Die Sicht von hier oben ist einfach atemberaubend. Die Sonnenstrahlen hüllen die ganze Umgebung in ein goldiges Licht. Fabrizio versucht sich zum ersten Mal an einer Videoaufnahme im Zeitrafferverfahren. 30 Minuten Aufnahmezeit für 15 Sekunden Video. Die Aufnahme gelingt.

 

Samstag, 26. Juni
Wetter: Sonne mit leicht kühlem Wind, Temperatur 27°C

Heute steht der 2. Versuch an, die Piste zwischen La Jonquera und Llança (aus dem Offroad-Buch von Abenteuer Pistenkuh «Pyrenäen») unter die Räder von Hannibal zu nehmen. Einen 1. Versuch hatten wir bereits vor knapp 2. Wochen unternommen, wurden aber nach knapp der Hälfte der Strecke, von einer Militärpatrouille aufgefordert, die Piste zu verlassen.
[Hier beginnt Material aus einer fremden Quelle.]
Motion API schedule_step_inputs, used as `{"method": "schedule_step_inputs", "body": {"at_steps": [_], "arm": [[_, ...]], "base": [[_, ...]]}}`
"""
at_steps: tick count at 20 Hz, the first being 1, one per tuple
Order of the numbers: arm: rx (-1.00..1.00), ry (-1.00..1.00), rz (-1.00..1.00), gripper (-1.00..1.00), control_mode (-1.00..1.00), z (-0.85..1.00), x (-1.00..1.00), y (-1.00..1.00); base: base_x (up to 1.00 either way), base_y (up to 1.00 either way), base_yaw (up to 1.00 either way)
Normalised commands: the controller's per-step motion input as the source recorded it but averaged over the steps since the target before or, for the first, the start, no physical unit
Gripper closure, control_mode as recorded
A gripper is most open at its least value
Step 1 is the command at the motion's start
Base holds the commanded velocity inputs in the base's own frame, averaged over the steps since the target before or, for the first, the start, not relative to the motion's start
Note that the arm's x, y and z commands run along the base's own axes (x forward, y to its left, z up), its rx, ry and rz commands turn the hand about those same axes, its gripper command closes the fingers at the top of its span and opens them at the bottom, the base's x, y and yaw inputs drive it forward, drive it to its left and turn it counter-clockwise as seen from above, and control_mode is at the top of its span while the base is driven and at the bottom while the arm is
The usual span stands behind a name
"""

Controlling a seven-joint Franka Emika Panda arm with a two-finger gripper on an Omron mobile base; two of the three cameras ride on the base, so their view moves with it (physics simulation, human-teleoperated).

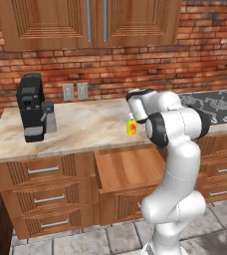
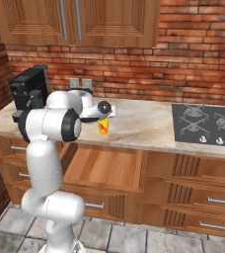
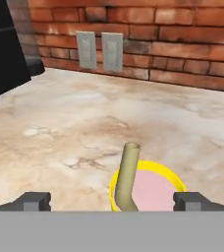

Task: Pick up the straw from the right drawer and put it inside the smoothie cup.

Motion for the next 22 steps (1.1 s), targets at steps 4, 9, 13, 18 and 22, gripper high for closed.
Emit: {"method": "schedule_step_inputs", "body": {"at_steps": [4,9,13,18,22], "arm": [[0.0,0.12,-0.26,-1.0,-1.0,0.23,-0.04,-0.32],[0.0,0.09,-0.21,-1.0,-1.0,0.13,-0.61,-0.23],[0.0,0.08,-0.15,-1.0,-1.0,0.17,-0.93,-0.08],[0.0,0.1,-0.1,-1.0,-1.0,0.62,-0.92,-0.03],[0.0,0.16,-0.1,-1.0,-1.0,0.9,-0.86,-0.07]], "base": [[0.0,0.0,0.0],[0.0,0.0,0.0],[0.0,0.0,0.0],[0.0,0.0,0.0],[0.0,0.0,0.0]]}}
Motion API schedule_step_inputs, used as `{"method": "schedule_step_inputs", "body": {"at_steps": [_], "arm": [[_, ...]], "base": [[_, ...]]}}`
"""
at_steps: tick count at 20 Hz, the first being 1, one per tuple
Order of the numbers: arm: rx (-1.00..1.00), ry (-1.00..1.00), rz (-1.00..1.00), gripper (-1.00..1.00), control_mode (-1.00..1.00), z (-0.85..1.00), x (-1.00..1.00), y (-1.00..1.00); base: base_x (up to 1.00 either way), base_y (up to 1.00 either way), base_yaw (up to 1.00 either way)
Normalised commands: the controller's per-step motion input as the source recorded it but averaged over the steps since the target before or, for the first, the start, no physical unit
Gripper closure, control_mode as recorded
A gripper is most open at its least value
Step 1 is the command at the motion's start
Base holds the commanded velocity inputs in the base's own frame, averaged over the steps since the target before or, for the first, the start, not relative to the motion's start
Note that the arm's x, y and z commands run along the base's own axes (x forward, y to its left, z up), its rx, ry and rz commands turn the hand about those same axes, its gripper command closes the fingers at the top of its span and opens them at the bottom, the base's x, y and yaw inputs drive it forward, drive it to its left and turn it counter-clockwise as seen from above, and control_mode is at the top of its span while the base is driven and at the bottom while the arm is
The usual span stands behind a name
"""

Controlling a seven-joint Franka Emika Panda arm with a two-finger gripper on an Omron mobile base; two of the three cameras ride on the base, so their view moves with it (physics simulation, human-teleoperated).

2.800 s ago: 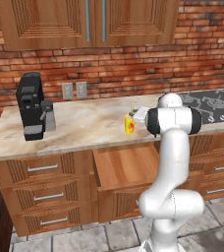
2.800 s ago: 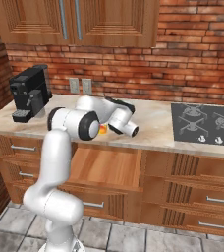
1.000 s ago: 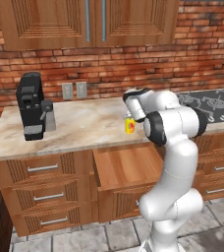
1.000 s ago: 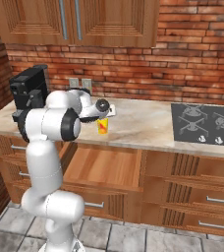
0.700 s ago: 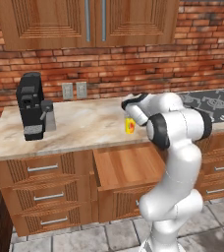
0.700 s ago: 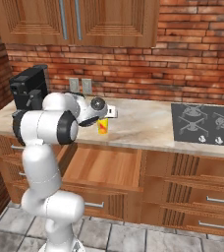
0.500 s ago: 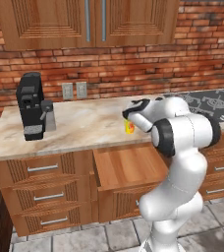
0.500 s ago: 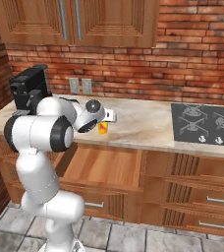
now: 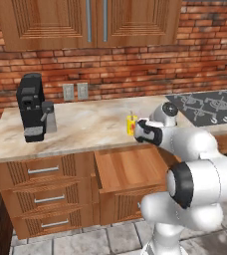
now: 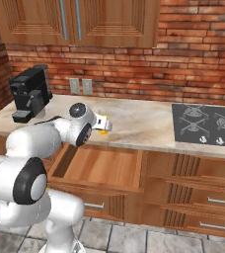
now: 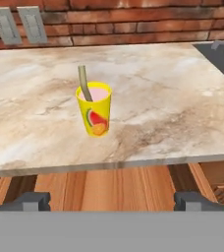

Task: Pick up the straw from the right drawer and put it inside the smoothie cup.

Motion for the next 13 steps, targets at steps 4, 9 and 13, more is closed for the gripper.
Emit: {"method": "schedule_step_inputs", "body": {"at_steps": [4,9,13], "arm": [[-0.03,0.18,-0.09,-1.0,-1.0,0.9,-0.84,-0.05],[-0.04,0.06,-0.09,-1.0,-1.0,0.75,-0.89,-0.03],[0.0,-0.05,-0.04,-1.0,-1.0,0.18,-0.92,-0.09]], "base": [[0.0,0.0,0.0],[0.0,0.0,0.0],[0.0,0.0,0.0]]}}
Wir packen die Strecke diesmal von llança aus an. Die Piste ist leicht zu befahren. Tiefe Auswaschungen bleiben aus. Es gibt ein paar enge Stellen, die aber kein Problem für uns sind. Aus unserer Sicht wäre heute keinen Allradantrieb notwendig gewesen. Nach wenigen Kilometern wird die Landschaft von Eichenwäldern und tiefen Tälern dominiert. In der Ferne zeugt ein verlassener Hof, dass hier in der Vergangenheit Landwirtschaft getrieben wurde. Es ist bereits sehr trocken und wir wirbeln mit Hannibal viel Staub auf. Wir treffen auf keinen Gegenverkehr. Nur zwei Motocross-Fahrer sausen in vollem «Karacho» an uns vorbei.

Bei der Eremite San Silvestre stoppen wir für eine kurze Foto-Pause. Die Kapelle ist auf einer Lichtung errichtet worden und über eine kleine Holzbrücke zu Fuss erreichbar. In ihrer Einfachheit strahlt sie Ruhe und Harmonie aus.
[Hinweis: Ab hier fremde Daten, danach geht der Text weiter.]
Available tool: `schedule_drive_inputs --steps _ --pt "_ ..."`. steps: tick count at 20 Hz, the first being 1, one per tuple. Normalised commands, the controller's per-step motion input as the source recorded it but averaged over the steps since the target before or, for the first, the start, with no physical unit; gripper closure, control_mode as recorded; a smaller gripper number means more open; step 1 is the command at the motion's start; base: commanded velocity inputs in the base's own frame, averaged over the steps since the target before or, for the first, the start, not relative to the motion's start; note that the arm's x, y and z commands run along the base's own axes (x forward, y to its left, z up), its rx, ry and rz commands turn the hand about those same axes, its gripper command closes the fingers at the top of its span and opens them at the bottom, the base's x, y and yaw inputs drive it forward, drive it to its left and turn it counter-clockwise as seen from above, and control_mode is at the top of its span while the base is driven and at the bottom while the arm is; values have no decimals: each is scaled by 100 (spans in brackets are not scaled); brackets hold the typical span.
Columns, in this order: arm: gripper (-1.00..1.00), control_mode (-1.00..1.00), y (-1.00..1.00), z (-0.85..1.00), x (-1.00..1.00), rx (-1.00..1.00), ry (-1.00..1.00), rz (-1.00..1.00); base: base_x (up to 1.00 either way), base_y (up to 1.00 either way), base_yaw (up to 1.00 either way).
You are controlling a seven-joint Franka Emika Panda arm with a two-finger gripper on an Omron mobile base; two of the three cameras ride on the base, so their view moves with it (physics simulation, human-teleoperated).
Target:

Kurz danach erreichen wir Rabos. Da die Dorfgassen für Hannibal zu eng sind, lassen wir ihn vor dem Dorfeingang stehen und besichtigen das Dorf zu Fuss. Es ist Mittagszeit und aus den Häusern strömen bereits Gerüche von den zubereiteten Speisen: Frittiertes, Knoblauch, Fischgerichte, gebratenes Poulet … Uns läuft das Wasser im Mund zusammen. Das motiviert uns, heute ein Fischgericht zu kochen. Wir brechen die Fahrt ab und entscheiden kurzerhand zum Campingplatz zurückzukehren. Ja … unser Magen steuert unser Verhalten häufiger als uns lieb wäre!

Angekommen, geht Fabrizio einkaufen. 500gr Sole für knapp 10 CHF. Dazu 2 Portionen hausgemachte Couscous und ein Pfund Kirschen zum Nachtisch. Für knapp 3 Euro ergattert sich Fabrizio eine Flasche «Verdejo» mit 13.5 Vol%. Um diese kühl zu halten, kauft er ein Sack Eis für 2 Euro.
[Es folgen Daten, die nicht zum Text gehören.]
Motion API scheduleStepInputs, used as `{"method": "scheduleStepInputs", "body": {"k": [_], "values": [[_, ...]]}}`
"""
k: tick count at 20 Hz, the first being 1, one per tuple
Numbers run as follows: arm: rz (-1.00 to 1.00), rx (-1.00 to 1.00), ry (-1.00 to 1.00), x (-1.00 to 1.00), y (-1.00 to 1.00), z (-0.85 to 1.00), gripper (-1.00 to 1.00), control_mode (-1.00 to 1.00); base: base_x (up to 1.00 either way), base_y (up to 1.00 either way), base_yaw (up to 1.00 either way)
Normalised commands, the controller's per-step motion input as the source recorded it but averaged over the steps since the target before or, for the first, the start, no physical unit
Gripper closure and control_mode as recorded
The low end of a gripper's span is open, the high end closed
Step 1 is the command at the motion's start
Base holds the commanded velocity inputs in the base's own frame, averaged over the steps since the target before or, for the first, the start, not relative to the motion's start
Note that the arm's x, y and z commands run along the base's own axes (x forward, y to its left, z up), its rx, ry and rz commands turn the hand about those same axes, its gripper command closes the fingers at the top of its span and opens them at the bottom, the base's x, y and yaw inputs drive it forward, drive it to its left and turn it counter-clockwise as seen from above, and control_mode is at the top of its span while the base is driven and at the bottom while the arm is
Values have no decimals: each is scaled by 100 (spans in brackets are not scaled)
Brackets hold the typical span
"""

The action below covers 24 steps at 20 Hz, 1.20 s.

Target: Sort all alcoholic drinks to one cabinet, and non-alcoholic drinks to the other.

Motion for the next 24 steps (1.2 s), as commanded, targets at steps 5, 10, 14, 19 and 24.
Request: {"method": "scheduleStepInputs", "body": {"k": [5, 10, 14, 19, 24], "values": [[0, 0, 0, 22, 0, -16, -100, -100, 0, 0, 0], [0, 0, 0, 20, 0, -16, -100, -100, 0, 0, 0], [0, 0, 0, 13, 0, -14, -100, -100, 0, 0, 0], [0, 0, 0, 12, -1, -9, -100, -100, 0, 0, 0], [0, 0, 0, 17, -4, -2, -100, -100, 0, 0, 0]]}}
Unser Mittagsessen schmeck vorzüglich, der Wein ist seinen Preis Wert … und die Flasche bleibt am Ende leer zurück. Etwas belämmert vom Alkohol und der Nachmittagshitze gönnt sich Fabrizio einen langem Verdauungsschlaf in Hannibals Bauch. Der Innenraum ist gegen die Hitze mit Thermoschutzmatten von Blidimax geschützt. Diese sind sehr wirkungsvoll! Mit etwas Durchzug bleibt die Temperatur auch bei der ärgsten Hitze erträglich.

Gegen 18:00 Uhr werden wir von Tom und Christina zu einem Bierchen eingeladen. Wir verbringen mit ihnen 2 gemütliche Stunden.